» Requirement
Search the listing for "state" and copy every line where it appears.

**** Dataset excerpt ****

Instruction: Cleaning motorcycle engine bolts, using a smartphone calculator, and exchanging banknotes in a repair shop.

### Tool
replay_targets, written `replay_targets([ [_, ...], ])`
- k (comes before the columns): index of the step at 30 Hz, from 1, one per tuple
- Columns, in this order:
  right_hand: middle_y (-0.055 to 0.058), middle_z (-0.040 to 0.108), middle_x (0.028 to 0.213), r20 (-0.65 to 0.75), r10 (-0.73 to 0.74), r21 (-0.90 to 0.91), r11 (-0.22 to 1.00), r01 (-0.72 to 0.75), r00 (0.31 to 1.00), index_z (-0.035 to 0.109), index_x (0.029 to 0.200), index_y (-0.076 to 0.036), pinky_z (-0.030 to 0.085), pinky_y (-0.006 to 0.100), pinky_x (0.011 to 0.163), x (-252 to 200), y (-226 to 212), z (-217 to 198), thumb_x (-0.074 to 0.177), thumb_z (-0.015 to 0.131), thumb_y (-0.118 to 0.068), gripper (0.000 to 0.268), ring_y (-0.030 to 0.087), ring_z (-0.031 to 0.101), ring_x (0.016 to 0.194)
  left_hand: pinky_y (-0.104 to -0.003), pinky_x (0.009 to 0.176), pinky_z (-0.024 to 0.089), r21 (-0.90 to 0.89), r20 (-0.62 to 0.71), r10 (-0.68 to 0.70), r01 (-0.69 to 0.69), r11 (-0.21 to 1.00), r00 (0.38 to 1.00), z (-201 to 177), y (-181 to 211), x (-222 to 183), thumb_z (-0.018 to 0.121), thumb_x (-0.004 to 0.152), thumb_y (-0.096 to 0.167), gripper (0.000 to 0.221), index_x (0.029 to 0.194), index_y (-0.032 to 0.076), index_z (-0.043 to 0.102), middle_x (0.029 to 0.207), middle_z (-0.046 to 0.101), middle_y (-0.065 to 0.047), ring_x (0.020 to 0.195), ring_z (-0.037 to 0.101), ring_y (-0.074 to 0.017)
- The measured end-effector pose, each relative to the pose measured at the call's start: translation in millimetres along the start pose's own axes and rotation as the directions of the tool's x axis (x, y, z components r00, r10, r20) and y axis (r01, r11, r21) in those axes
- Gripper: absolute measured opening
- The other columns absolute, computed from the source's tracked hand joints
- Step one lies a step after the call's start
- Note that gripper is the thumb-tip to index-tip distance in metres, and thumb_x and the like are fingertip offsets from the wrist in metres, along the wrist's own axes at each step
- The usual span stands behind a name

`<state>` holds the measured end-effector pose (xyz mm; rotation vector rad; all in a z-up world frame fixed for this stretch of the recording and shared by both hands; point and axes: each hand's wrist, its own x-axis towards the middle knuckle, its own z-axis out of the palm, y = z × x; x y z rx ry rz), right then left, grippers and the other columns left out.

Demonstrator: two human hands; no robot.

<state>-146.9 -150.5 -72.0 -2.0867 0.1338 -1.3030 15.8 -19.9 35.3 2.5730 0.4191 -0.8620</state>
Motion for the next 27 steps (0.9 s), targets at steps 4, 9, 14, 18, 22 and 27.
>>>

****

» Solution for this task
`<state>` holds the measured end-effector pose (xyz mm; rotation vector rad; all in a z-up world frame fixed for this stretch of the recording and shared by both hands; point and axes: each hand's wrist, its own x-axis towards the middle knuckle, its own z-axis out of the palm, y = z × x; x y z rx ry rz), right then left, grippers and the other columns left out.
<state>-146.9 -150.5 -72.0 -2.0867 0.1338 -1.3030 15.8 -19.9 35.3 2.5730 0.4191 -0.8620</state>

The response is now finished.